Pulaski stood up. He had positioned himself between Lewis and the door. The cook stood with his legs apart, as if bracing for attack, and looked somber, even sad, his new spear his staff. "You all know what good little recyclers we are," the cook began. There were smiles and a few snickers. They were supposed to separate all trash into labeled containers in the cold of the dome. Miscreants who dropped things into the wrong bin brought a regular outburst from Linda Brown, who was in charge of the recycling program. She'd threatened to kill one or two. Hyperbole, of course, but the bins had been one more source of casual tension. "We have no incinerator at the Pole. We have no dump. Everything that flies into the Pole eventually flies out of it. Every bit of garbage we've generated this winter is still here."
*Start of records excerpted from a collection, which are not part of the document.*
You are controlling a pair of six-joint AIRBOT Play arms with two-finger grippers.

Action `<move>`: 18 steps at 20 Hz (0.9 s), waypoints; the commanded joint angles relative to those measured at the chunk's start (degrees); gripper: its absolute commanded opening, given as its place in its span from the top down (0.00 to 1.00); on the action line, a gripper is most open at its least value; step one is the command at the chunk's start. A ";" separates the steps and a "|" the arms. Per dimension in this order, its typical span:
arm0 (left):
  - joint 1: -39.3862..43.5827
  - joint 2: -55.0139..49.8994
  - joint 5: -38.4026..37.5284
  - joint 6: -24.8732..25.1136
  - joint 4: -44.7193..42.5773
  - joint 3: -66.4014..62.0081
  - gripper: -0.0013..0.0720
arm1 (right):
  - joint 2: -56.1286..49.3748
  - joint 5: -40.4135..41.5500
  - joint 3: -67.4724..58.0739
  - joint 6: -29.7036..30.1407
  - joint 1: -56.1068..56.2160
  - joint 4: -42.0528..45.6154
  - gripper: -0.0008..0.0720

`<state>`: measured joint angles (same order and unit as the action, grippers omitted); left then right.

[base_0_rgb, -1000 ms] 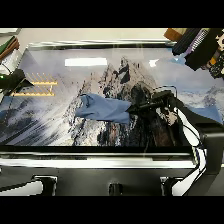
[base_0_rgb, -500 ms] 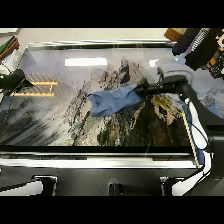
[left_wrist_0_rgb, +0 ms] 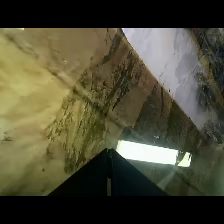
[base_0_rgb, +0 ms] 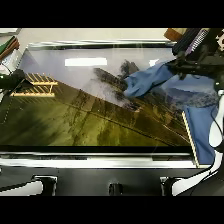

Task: Fold the clothes and pants, and hang the long-sleeved shirts on hangers.

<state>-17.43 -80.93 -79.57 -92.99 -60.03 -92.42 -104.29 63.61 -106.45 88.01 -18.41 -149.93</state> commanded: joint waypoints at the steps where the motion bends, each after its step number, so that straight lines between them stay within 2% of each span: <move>1: 0.02 -0.02 -0.55 -0.04 0.00 0.02 0.96 | 0.74 -3.58 -3.30 -5.73 -5.88 3.23 0.95; 6: 0.02 0.00 -1.92 -0.04 0.00 0.02 0.96 | 3.61 -9.79 -3.30 -17.38 -11.17 13.77 0.95; 13: 0.02 0.00 -3.39 -0.57 0.00 0.02 0.96 | 6.10 -4.92 -3.30 -46.66 -12.87 33.11 0.95; 15: 0.02 0.00 -4.94 -1.11 0.00 0.00 0.96 | 7.50 -3.02 -3.30 -51.06 -12.87 37.83 0.95; 18: 0.02 0.00 -6.86 -1.11 0.00 0.00 0.96 | 9.68 2.80 -3.30 -54.31 -12.87 44.70 0.95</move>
<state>-17.43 -80.93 -84.33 -93.89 -60.01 -92.42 -96.36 61.21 -109.71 40.40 -31.20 -113.56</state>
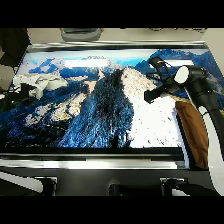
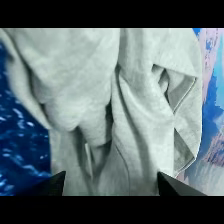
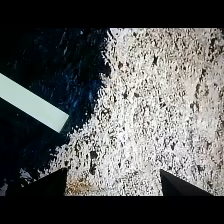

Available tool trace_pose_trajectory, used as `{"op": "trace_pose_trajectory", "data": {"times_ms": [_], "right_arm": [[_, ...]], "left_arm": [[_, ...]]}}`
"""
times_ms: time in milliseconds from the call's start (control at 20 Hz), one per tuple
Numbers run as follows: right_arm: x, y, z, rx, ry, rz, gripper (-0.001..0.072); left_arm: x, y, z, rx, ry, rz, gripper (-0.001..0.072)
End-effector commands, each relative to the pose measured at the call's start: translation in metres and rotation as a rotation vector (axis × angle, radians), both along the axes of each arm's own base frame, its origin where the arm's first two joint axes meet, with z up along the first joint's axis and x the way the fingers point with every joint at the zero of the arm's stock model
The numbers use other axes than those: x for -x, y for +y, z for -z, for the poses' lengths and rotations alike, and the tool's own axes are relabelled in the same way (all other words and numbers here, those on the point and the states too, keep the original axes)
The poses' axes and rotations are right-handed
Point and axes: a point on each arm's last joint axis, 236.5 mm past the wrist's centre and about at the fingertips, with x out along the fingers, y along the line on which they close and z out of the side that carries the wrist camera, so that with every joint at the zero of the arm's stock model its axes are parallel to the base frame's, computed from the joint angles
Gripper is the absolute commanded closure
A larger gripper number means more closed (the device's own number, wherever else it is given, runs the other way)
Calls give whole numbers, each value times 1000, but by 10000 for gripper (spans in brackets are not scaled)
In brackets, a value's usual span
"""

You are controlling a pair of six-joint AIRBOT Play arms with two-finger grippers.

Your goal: Fold the shirts.

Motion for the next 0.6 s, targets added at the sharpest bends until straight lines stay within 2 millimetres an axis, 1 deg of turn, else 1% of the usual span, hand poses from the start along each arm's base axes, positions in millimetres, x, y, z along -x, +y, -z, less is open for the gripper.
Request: {"op": "trace_pose_trajectory", "data": {"times_ms": [0, 50, 100, 150, 200, 250, 300, 350, 400, 450, 500, 550], "right_arm": [[7, 12, 0, -51, 33, -7, 43], [10, 15, 0, -65, 44, -8, 43], [12, 16, 1, -69, 54, -11, 43], [15, 15, 2, -66, 68, -14, 43], [19, 14, 4, -57, 86, -20, 43], [24, 12, 6, -45, 104, -26, 43], [26, 8, 7, -24, 109, -39, 43], [29, 1, 7, 16, 109, -58, 43], [31, -10, 4, 67, 106, -65, 43], [33, -23, -2, 118, 95, -58, 43], [36, -34, -12, 162, 78, -50, 43], [43, -43, -25, 195, 62, -42, 43]], "left_arm": [[-25, -11, 23, 42, -38, -13, 12], [-26, -14, 27, 60, -30, -19, 253], [-26, -16, 27, 70, -28, -17, 575], [-27, -20, 21, 73, -34, 1, 677], [-28, -22, 10, 53, -55, 28, 678], [-30, -24, -11, 7, -93, 70, 679], [-31, -28, -37, -54, -140, 122, 679], [-29, -34, -72, -131, -202, 185, 680], [-24, -45, -110, -203, -266, 250, 680], [-14, -60, -149, -268, -328, 321, 680], [-1, -80, -186, -319, -384, 391, 680], [18, -104, -224, -367, -432, 459, 681]]}}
He paused. They were quiet, waiting.
"The sign around Gabriella's neck was made from letters cut from a magazine. So I looked in the paper bin for its source. What I found at the bottom was this." He held up a copy of a popular science and environmental journal. "It has an article on meteorites." He flipped it open, showing ragged pages. "And a lot of letters cut out from the middle."
Norse was looking at Lewis. "And where's the cover, Wade?" he asked the cook. "Where's the address label that will tell us whose magazine it was?"
"It was Jed!" Dana gasped. "I've seen him read that. We all have!"
"From the library…" Lewis objected.
"Torn off and missing," Pulaski said. He nodded at Dana. "So I checked Jed's room. Couldn't find a thing except…"
"Yes?"
"There were ashes in the soup can I'd given him the first night to use as a chamber pot. He'd never bothered to give it back."
Lewis stood up, his head dizzy, dumbfounded by a combination of outrage and fear. He was being set up. "That's a lie," he choked. Everyone was looking at him. Even Abby looked confused.
"I've bagged them for lab analysis in the spring," Pulaski said, holding up a baggie. "Maybe the lab people can tell if they came from the magazine stock. In the meantime…"
"This is absurd, those ashes could have come from anywhere."
"I saw you reading it!" Dana yelled.
"The magazine must have been stolen- "
"See! This is what I am telling you!" Molotov shouted. "Lewis, Lewis, Lewis! Every time it is Jed Lewis!"
"The hell it is!"
"What do you propose we do, Alexi?" Norse asked quietly.
"If there is only one more Spryte, then I agree, I don't want to give it to a murderer. If we cannot send Lewis away, then I do not want him wandering around. We need to lock him up. I don't trust him."
"Dammit, I'm being framed! That's no proof!"
"There is no proof of your innocence, either."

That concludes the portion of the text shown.